**Prompt**
Would you please reproduce all the entries exactly, leaving the pictures out?
○ ○ ○ ○ ○ ○ ○
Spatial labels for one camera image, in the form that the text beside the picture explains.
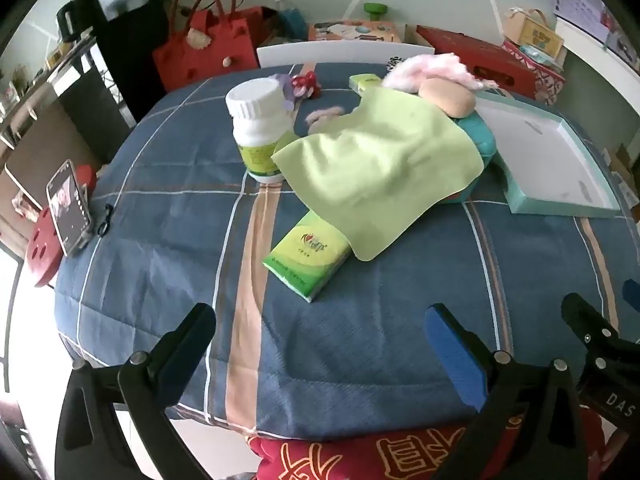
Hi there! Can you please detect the red plastic stool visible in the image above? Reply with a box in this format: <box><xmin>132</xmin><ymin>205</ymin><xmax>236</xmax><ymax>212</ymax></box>
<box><xmin>25</xmin><ymin>164</ymin><xmax>98</xmax><ymax>288</ymax></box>

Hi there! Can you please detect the teal shallow cardboard box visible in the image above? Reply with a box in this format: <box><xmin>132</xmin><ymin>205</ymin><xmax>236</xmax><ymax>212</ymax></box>
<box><xmin>472</xmin><ymin>91</ymin><xmax>621</xmax><ymax>218</ymax></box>

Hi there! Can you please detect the light green cloth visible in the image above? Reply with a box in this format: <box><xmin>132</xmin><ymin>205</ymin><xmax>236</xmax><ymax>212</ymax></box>
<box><xmin>270</xmin><ymin>87</ymin><xmax>485</xmax><ymax>262</ymax></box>

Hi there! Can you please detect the red cardboard box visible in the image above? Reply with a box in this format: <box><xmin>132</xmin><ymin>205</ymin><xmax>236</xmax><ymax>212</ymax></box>
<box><xmin>416</xmin><ymin>25</ymin><xmax>537</xmax><ymax>98</ymax></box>

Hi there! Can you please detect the white pill bottle green label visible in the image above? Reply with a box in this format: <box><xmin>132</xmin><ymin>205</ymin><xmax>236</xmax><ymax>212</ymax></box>
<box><xmin>225</xmin><ymin>80</ymin><xmax>293</xmax><ymax>185</ymax></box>

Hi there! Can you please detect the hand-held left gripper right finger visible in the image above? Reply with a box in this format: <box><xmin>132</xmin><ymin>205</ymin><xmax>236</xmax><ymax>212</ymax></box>
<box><xmin>424</xmin><ymin>303</ymin><xmax>598</xmax><ymax>480</ymax></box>

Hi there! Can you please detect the red patterned tin box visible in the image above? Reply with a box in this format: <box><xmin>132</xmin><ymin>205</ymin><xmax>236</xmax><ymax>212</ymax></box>
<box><xmin>501</xmin><ymin>40</ymin><xmax>566</xmax><ymax>106</ymax></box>

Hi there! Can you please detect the red pink chenille bow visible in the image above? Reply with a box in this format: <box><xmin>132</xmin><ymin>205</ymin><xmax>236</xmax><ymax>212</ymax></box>
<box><xmin>292</xmin><ymin>72</ymin><xmax>321</xmax><ymax>98</ymax></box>

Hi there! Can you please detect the blue plaid blanket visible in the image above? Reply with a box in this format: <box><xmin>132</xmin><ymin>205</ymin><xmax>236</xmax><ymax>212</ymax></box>
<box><xmin>54</xmin><ymin>62</ymin><xmax>640</xmax><ymax>441</ymax></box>

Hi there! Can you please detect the smartphone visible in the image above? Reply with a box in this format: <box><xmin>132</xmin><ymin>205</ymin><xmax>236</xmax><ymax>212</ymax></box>
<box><xmin>46</xmin><ymin>159</ymin><xmax>95</xmax><ymax>257</ymax></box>

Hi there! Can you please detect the black cabinet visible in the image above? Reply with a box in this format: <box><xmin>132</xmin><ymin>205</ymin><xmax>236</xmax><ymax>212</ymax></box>
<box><xmin>55</xmin><ymin>0</ymin><xmax>161</xmax><ymax>126</ymax></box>

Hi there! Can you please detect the green tissue packet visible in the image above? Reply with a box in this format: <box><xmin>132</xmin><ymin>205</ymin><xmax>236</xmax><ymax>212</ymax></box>
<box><xmin>262</xmin><ymin>209</ymin><xmax>351</xmax><ymax>304</ymax></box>
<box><xmin>348</xmin><ymin>74</ymin><xmax>388</xmax><ymax>97</ymax></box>

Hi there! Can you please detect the light blue plastic packet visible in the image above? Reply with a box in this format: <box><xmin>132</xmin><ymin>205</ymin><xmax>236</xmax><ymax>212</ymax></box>
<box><xmin>519</xmin><ymin>44</ymin><xmax>561</xmax><ymax>66</ymax></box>

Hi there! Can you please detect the white curved desk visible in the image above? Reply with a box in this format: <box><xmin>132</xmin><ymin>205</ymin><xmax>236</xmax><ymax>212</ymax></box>
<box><xmin>552</xmin><ymin>15</ymin><xmax>640</xmax><ymax>111</ymax></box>

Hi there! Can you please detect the white bed board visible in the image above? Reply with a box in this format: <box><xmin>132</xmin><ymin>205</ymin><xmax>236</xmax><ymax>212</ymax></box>
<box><xmin>256</xmin><ymin>40</ymin><xmax>436</xmax><ymax>68</ymax></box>

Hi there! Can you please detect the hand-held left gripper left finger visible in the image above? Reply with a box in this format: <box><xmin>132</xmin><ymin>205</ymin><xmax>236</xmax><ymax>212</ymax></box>
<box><xmin>54</xmin><ymin>303</ymin><xmax>217</xmax><ymax>480</ymax></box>

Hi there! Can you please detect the orange toy box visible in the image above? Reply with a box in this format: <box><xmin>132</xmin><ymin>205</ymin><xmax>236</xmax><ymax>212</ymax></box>
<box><xmin>307</xmin><ymin>20</ymin><xmax>403</xmax><ymax>45</ymax></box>

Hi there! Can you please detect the beige carry box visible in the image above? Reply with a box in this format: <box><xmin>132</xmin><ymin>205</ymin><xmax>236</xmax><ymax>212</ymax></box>
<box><xmin>502</xmin><ymin>7</ymin><xmax>565</xmax><ymax>56</ymax></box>

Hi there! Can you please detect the red tote bag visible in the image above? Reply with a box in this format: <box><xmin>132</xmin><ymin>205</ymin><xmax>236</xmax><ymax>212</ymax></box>
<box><xmin>152</xmin><ymin>0</ymin><xmax>261</xmax><ymax>93</ymax></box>

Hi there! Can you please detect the blue pump bottle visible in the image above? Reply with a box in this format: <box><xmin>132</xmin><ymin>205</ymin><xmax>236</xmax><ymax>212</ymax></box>
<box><xmin>274</xmin><ymin>0</ymin><xmax>308</xmax><ymax>41</ymax></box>

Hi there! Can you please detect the red cloth gold print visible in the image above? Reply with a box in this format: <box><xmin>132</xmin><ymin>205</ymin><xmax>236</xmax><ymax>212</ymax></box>
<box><xmin>247</xmin><ymin>410</ymin><xmax>621</xmax><ymax>480</ymax></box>

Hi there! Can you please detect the brown wooden cabinet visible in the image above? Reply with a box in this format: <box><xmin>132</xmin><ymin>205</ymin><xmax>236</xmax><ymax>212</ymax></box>
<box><xmin>0</xmin><ymin>40</ymin><xmax>131</xmax><ymax>261</ymax></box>

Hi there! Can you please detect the purple thin cloth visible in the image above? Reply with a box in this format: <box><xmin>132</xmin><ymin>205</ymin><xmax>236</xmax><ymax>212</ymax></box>
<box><xmin>272</xmin><ymin>74</ymin><xmax>301</xmax><ymax>111</ymax></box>

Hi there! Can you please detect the pink fluffy cloth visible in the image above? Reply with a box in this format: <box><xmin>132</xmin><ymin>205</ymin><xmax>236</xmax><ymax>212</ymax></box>
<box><xmin>382</xmin><ymin>53</ymin><xmax>481</xmax><ymax>93</ymax></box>

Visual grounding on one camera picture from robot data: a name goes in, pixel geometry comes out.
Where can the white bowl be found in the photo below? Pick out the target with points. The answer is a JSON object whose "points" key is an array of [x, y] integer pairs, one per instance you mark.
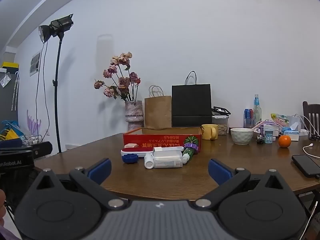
○ ○ ○ ○ ○ ○ ○
**Result of this task**
Spatial labels for one camera image, in the form that the text beside the picture explains.
Hi there! Can you please detect the red plastic stool visible in the image above? Reply with a box in this format: <box><xmin>132</xmin><ymin>205</ymin><xmax>236</xmax><ymax>212</ymax></box>
<box><xmin>25</xmin><ymin>164</ymin><xmax>98</xmax><ymax>288</ymax></box>

Hi there! Can you please detect the teal shallow cardboard box visible in the image above? Reply with a box in this format: <box><xmin>132</xmin><ymin>205</ymin><xmax>236</xmax><ymax>212</ymax></box>
<box><xmin>472</xmin><ymin>91</ymin><xmax>621</xmax><ymax>218</ymax></box>

Hi there! Can you please detect the light green cloth visible in the image above? Reply with a box in this format: <box><xmin>132</xmin><ymin>205</ymin><xmax>236</xmax><ymax>212</ymax></box>
<box><xmin>270</xmin><ymin>87</ymin><xmax>485</xmax><ymax>262</ymax></box>

Hi there! Can you please detect the red cardboard box visible in the image above? Reply with a box in this format: <box><xmin>132</xmin><ymin>205</ymin><xmax>236</xmax><ymax>212</ymax></box>
<box><xmin>416</xmin><ymin>25</ymin><xmax>537</xmax><ymax>98</ymax></box>

Hi there! Can you please detect the white pill bottle green label visible in the image above? Reply with a box in this format: <box><xmin>132</xmin><ymin>205</ymin><xmax>236</xmax><ymax>212</ymax></box>
<box><xmin>225</xmin><ymin>80</ymin><xmax>293</xmax><ymax>185</ymax></box>

Hi there! Can you please detect the hand-held left gripper right finger visible in the image above? Reply with a box in this format: <box><xmin>132</xmin><ymin>205</ymin><xmax>236</xmax><ymax>212</ymax></box>
<box><xmin>424</xmin><ymin>303</ymin><xmax>598</xmax><ymax>480</ymax></box>

Hi there! Can you please detect the red patterned tin box visible in the image above? Reply with a box in this format: <box><xmin>132</xmin><ymin>205</ymin><xmax>236</xmax><ymax>212</ymax></box>
<box><xmin>501</xmin><ymin>40</ymin><xmax>566</xmax><ymax>106</ymax></box>

Hi there! Can you please detect the red pink chenille bow visible in the image above? Reply with a box in this format: <box><xmin>132</xmin><ymin>205</ymin><xmax>236</xmax><ymax>212</ymax></box>
<box><xmin>292</xmin><ymin>72</ymin><xmax>321</xmax><ymax>98</ymax></box>

Hi there! Can you please detect the blue plaid blanket visible in the image above? Reply with a box in this format: <box><xmin>132</xmin><ymin>205</ymin><xmax>236</xmax><ymax>212</ymax></box>
<box><xmin>54</xmin><ymin>62</ymin><xmax>640</xmax><ymax>441</ymax></box>

Hi there! Can you please detect the smartphone visible in the image above? Reply with a box in this format: <box><xmin>132</xmin><ymin>205</ymin><xmax>236</xmax><ymax>212</ymax></box>
<box><xmin>46</xmin><ymin>159</ymin><xmax>95</xmax><ymax>257</ymax></box>

Hi there! Can you please detect the black cabinet visible in the image above? Reply with a box in this format: <box><xmin>132</xmin><ymin>205</ymin><xmax>236</xmax><ymax>212</ymax></box>
<box><xmin>55</xmin><ymin>0</ymin><xmax>161</xmax><ymax>126</ymax></box>

Hi there! Can you please detect the green tissue packet visible in the image above? Reply with a box in this format: <box><xmin>132</xmin><ymin>205</ymin><xmax>236</xmax><ymax>212</ymax></box>
<box><xmin>262</xmin><ymin>209</ymin><xmax>351</xmax><ymax>304</ymax></box>
<box><xmin>348</xmin><ymin>74</ymin><xmax>388</xmax><ymax>97</ymax></box>

Hi there! Can you please detect the light blue plastic packet visible in the image above? Reply with a box in this format: <box><xmin>132</xmin><ymin>205</ymin><xmax>236</xmax><ymax>212</ymax></box>
<box><xmin>519</xmin><ymin>44</ymin><xmax>561</xmax><ymax>66</ymax></box>

Hi there! Can you please detect the white curved desk visible in the image above? Reply with a box in this format: <box><xmin>132</xmin><ymin>205</ymin><xmax>236</xmax><ymax>212</ymax></box>
<box><xmin>552</xmin><ymin>15</ymin><xmax>640</xmax><ymax>111</ymax></box>

Hi there! Can you please detect the white bed board visible in the image above? Reply with a box in this format: <box><xmin>132</xmin><ymin>205</ymin><xmax>236</xmax><ymax>212</ymax></box>
<box><xmin>256</xmin><ymin>40</ymin><xmax>436</xmax><ymax>68</ymax></box>

Hi there! Can you please detect the hand-held left gripper left finger visible in the image above? Reply with a box in this format: <box><xmin>132</xmin><ymin>205</ymin><xmax>236</xmax><ymax>212</ymax></box>
<box><xmin>54</xmin><ymin>303</ymin><xmax>217</xmax><ymax>480</ymax></box>

Hi there! Can you please detect the orange toy box visible in the image above? Reply with a box in this format: <box><xmin>132</xmin><ymin>205</ymin><xmax>236</xmax><ymax>212</ymax></box>
<box><xmin>307</xmin><ymin>20</ymin><xmax>403</xmax><ymax>45</ymax></box>

Hi there! Can you please detect the beige carry box visible in the image above? Reply with a box in this format: <box><xmin>132</xmin><ymin>205</ymin><xmax>236</xmax><ymax>212</ymax></box>
<box><xmin>502</xmin><ymin>7</ymin><xmax>565</xmax><ymax>56</ymax></box>

Hi there! Can you please detect the red tote bag visible in the image above? Reply with a box in this format: <box><xmin>132</xmin><ymin>205</ymin><xmax>236</xmax><ymax>212</ymax></box>
<box><xmin>152</xmin><ymin>0</ymin><xmax>261</xmax><ymax>93</ymax></box>

Hi there! Can you please detect the blue pump bottle visible in the image above? Reply with a box in this format: <box><xmin>132</xmin><ymin>205</ymin><xmax>236</xmax><ymax>212</ymax></box>
<box><xmin>274</xmin><ymin>0</ymin><xmax>308</xmax><ymax>41</ymax></box>

Hi there! Can you please detect the red cloth gold print visible in the image above? Reply with a box in this format: <box><xmin>132</xmin><ymin>205</ymin><xmax>236</xmax><ymax>212</ymax></box>
<box><xmin>247</xmin><ymin>410</ymin><xmax>621</xmax><ymax>480</ymax></box>

Hi there! Can you please detect the brown wooden cabinet visible in the image above? Reply with a box in this format: <box><xmin>132</xmin><ymin>205</ymin><xmax>236</xmax><ymax>212</ymax></box>
<box><xmin>0</xmin><ymin>40</ymin><xmax>131</xmax><ymax>261</ymax></box>

Hi there! Can you please detect the purple thin cloth visible in the image above? Reply with a box in this format: <box><xmin>132</xmin><ymin>205</ymin><xmax>236</xmax><ymax>212</ymax></box>
<box><xmin>272</xmin><ymin>74</ymin><xmax>301</xmax><ymax>111</ymax></box>

Hi there! Can you please detect the pink fluffy cloth visible in the image above? Reply with a box in this format: <box><xmin>132</xmin><ymin>205</ymin><xmax>236</xmax><ymax>212</ymax></box>
<box><xmin>382</xmin><ymin>53</ymin><xmax>481</xmax><ymax>93</ymax></box>

Visual grounding on one camera picture from robot data: a name goes in, pixel geometry comes out.
Where can the white bowl be found in the photo below? Pick out the target with points. The answer is a JSON object whose "points" key is an array of [x, y] integer pairs, one per instance you mark.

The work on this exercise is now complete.